A violência não começa no crime, mas no lar
A violência contra a mulher não surge de repente, como se fosse apenas um ato isolado. Ela é fruto de uma cultura que se constrói dentro das casas, nos exemplos que os filhos recebem e nas atitudes que se repetem geração após geração. O lar, que deveria ser espaço de amor e respeito, muitas vezes se torna o lugar onde se aprende a agressão como forma de resolver conflitos.
Os pais são os primeiros educadores. É no olhar deles, nas palavras que usam e nos gestos que praticam que as crianças aprendem o que é certo e o que é errado. Quando o exemplo dentro de casa é de desrespeito, humilhação ou violência, a criança cresce acreditando que esse é o caminho natural da convivência. Assim, a violência não começa no crime, mas no lar, no exemplo que se transmite diariamente.

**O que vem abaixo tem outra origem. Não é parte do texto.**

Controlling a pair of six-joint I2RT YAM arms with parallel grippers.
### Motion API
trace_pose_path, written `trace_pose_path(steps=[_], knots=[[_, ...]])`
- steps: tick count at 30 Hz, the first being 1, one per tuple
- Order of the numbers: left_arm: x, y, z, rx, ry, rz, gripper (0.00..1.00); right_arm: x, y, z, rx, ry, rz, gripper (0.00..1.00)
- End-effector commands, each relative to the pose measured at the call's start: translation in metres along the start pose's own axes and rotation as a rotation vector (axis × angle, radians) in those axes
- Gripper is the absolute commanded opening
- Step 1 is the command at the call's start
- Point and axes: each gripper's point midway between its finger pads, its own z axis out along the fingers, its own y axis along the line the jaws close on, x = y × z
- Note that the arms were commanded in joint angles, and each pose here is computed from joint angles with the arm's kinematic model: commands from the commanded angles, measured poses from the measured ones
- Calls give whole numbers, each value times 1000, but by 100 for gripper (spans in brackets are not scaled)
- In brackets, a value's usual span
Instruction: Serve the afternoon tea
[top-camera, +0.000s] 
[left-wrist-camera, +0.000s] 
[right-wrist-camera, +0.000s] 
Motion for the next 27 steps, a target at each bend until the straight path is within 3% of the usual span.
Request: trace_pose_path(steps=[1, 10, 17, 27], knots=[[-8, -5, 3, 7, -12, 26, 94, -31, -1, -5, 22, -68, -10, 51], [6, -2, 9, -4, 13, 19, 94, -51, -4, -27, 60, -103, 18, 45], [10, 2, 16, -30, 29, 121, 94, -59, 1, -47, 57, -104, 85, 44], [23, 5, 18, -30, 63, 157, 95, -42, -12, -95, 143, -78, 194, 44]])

As medidas protetivas são necessárias e salvam vidas. Elas representam um recurso legal para interromper ciclos de agressão e garantir a integridade da mulher. No entanto, por si só, não são capazes de transformar a raiz do problema. A lei protege, mas não educa; ela impede, mas não muda corações. Se dentro das casas a violência continuar sendo ensinada, nenhuma medida externa será suficiente para mudar a realidade.
É preciso compreender que a violência não começa com o golpe físico, mas com a palavra que humilha, com o controle que sufoca, com a indiferença que fere. Esses pequenos gestos, muitas vezes naturalizados, são sementes que crescem até se tornarem agressões mais graves. Combater a violência exige atenção a esses sinais dentro da família, antes que eles se tornem tragédias irreversíveis.

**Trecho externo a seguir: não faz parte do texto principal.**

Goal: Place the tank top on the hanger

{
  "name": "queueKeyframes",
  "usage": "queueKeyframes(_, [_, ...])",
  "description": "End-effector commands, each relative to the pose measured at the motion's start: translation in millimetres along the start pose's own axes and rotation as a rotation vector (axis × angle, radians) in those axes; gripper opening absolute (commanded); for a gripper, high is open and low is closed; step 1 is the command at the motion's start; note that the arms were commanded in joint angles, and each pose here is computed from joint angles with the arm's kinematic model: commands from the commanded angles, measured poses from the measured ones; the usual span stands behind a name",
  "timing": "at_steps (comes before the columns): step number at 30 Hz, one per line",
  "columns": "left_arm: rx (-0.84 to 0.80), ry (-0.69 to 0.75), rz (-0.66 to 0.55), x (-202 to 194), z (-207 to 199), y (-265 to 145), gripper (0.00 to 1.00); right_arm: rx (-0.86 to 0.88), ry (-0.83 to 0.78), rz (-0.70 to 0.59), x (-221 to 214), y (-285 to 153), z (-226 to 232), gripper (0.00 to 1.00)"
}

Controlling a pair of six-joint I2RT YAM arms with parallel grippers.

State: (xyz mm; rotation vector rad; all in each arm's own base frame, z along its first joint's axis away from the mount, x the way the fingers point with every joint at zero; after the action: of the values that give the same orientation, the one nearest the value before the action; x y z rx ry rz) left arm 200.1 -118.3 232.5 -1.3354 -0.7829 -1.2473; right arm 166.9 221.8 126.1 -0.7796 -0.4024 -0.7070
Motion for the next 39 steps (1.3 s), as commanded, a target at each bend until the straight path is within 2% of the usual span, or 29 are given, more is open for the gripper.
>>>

O lar deve ser a primeira escola de paz. É nele que se ensina às crianças que homens e mulheres são iguais em dignidade, que o amor não combina com agressão e que a convivência só é saudável quando há empatia e cuidado mútuo. Sem essa base, qualquer medida externa será apenas paliativa, incapaz de mudar a cultura que sustenta a violência.
Essa geração que já aprendeu que é batendo e matando que se resolve algo está perdida em muitos aspectos, e é ela que escreve as notícias tristes que vemos todos os dias. Mas ainda há esperança: precisamos dar exemplo, educar e ensinar as crianças de hoje para que o futuro seja diferente. É nelas que está a possibilidade de quebrar o ciclo e construir uma nova realidade, baseada em respeito e dignidade.
Transformar o lar é responsabilidade de todos. Homens precisam rever suas atitudes, mulheres precisam ser valorizadas e crianças precisam crescer em ambientes onde o respeito seja regra. Cada família que escolhe ser espaço de diálogo e cuidado contribui para quebrar o ciclo da violência e para construir uma sociedade mais justa e humana.
A lei atual, por si só, não adianta se a decisão íntima de quem agride é matar. É preciso ir além da proteção legal e transformar mentalidades, educar corações e reconstruir valores dentro das famílias. Somente no lar essa mudança será possível. Quando cada família assumir o compromisso de ser espaço de paz, de diálogo e de amor, então veremos uma sociedade diferente. A lei protege, mas é o lar que educa. E é nele que a violência precisa ser vencida antes mesmo de nascer.